After receiving an athletic scholarship at age 35, she graduated from Chicago State in 1976. That year, an injury made impossible her dream of winning gold at what would have been her sixth Olympics. During a 27-year career, White competed in 150 countries as a member of 35 international teams.
Believing in the power of sports to change young people's lives, she began to work with Chicago's youth. Her Willye White Foundation was established to honor women high-school athletes. As a result of an idea she developed for the foundation in 1994 came the Robert Taylor Girls Athletic Program, through which White offers free sports activities to the children of the Robert Taylor Homes, the U.S.'s largest public-housing project located on Chicago's South Side. Robert Taylor has more than 20,000 residents, and, notes Callahan, "The area is plagued by crime and related problems, with gangs controlling many of the 27 high-rise buildings…. In terviews in 1995 with 1,053 children on the South Side … found that, by age 11, 80% of these children had witnessed someone being assaulted, while 33% had seen a shooting or stabbing and 25% had witnessed a murder."

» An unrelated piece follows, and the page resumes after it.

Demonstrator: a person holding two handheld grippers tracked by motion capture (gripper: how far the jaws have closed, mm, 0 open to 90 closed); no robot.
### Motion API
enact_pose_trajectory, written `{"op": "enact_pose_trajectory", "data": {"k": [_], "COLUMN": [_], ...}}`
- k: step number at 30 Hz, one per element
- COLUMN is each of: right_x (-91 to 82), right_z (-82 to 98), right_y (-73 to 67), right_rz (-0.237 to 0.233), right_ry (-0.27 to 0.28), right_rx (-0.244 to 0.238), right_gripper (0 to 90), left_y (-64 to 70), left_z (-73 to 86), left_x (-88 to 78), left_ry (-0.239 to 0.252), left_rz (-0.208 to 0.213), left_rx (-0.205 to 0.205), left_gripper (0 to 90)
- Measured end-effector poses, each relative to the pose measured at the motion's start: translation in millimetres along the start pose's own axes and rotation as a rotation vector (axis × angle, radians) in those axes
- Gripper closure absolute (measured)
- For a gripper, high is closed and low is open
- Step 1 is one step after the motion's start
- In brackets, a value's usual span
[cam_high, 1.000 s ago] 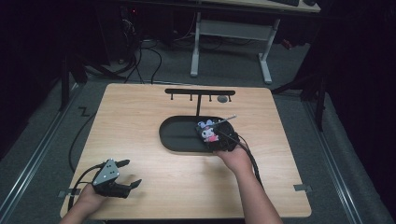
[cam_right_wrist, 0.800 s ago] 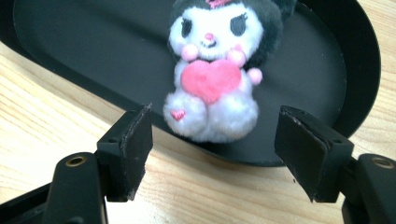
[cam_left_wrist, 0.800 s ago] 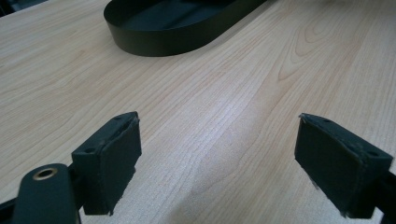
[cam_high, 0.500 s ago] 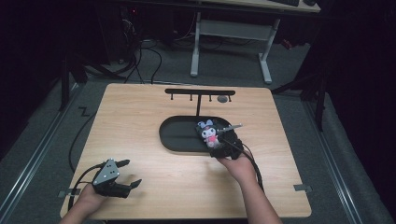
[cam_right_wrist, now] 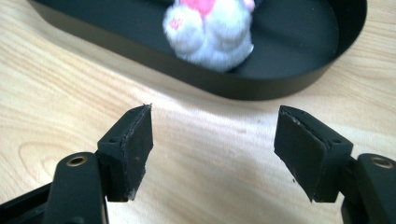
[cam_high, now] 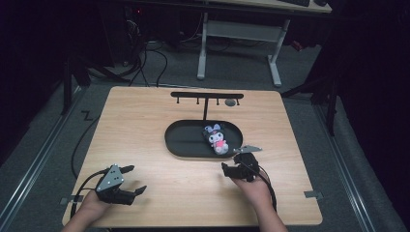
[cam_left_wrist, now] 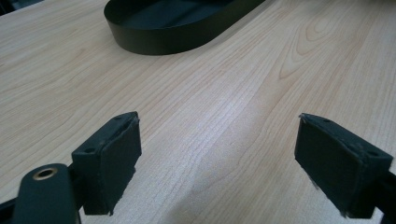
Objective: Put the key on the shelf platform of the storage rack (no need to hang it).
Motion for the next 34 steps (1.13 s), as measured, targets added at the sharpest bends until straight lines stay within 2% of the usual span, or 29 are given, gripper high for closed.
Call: {"op": "enact_pose_trajectory", "data": {"k": [6, 12, 15, 16, 18, 21, 25, 27, 34], "right_x": [-8.3, -24.1, -35.2, -40.3, -48.5, -53.6, -45.8, -43.0, -42.3], "right_z": [20.6, 41.1, 54.4, 60.4, 62.8, 67.0, 70.2, 70.1, 68.2], "right_y": [-2.5, -12.8, -16.4, -17.5, -19.7, -23.1, -28.4, -29.0, -30.4], "right_rz": [0.01, -0.002, 0.034, 0.035, 0.022, 0.022, 0.014, 0.012, 0.006], "right_ry": [0.056, 0.132, 0.225, 0.236, 0.239, 0.247, 0.221, 0.212, 0.218], "right_rx": [0.004, 0.01, -0.007, -0.011, -0.031, -0.023, -0.044, -0.038, -0.04], "right_gripper": [27.9, 26.4, 27.7, 27.7, 25.7, 25.9, 25.8, 25.8, 25.7], "left_y": [0.4, 0.2, 0.0, -0.1, -0.3, -0.5, 0.2, 0.4, 1.0], "left_z": [0.1, 0.1, -0.1, -0.1, -0.2, -0.2, -0.1, 0.0, 0.2], "left_x": [-0.1, -0.1, -0.2, -0.1, -0.1, 0.0, 0.0, -0.1, -0.8], "left_ry": [-0.001, 0.001, 0.001, 0.002, 0.002, 0.003, 0.0, 0.0, 0.003], "left_rz": [-0.002, 0.0, 0.001, 0.001, 0.004, 0.003, 0.003, 0.003, 0.002], "left_rx": [0.002, 0.001, 0.0, 0.0, -0.001, -0.002, 0.001, 0.002, 0.007], "left_gripper": [15.5, 15.5, 15.5, 15.5, 15.5, 15.5, 15.5, 15.5, 15.5]}}
Point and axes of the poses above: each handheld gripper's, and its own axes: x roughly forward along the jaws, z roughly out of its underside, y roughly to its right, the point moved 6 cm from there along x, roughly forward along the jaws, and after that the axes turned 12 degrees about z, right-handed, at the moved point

White's after-school program—with her motto: "If it is to be, it is up to me, for I believe in me"—provides a safe place for Robert Taylor's youth to engage in sports like track, bowling, swimming and basketball. "They have three personalities," notes White, "anger, fear and pain. I have to deprogram these children from violence and reprogram them for peace." Originally intended for girls, White's undertaking includes boys so that they too may play in safety. She told Callahan: "If you can turn the girls around, the girls will turn the boys around…. And together, they can turn the parents around." When asked by Callahan how her work with Chicago's youth compared to her Olympic career, she replied, "It took me 57 years to find the job of my life. This is my ministry. I am creating productive citizens for the year 2000 and beyond. When you jump in competition, it is measured by inches. I won the gold medal in life by a mile."
White received many honors during her long career. She was made a member of the Black Sports Hall of Fame, was the first individual to receive the Pierre de Coubertin International Fair Play Trophy from France, and received induction into the Women's Sports Foundation International Hall of Fame. The Willye White Award which bears her name is given to the top female athletes who attend Chicago high schools.
Callahan, Tom. "She Gets Kids Back on Track," in Parade Magazine. September 14, 1997, p. 16.
Davis, Michael D. Black American Women in Olympic Track and Field. Jefferson, NC: McFarland, 1992.
Page, James A. Black Olympian Medalists. Englewood, CO: Libraries Unlimited, 1991.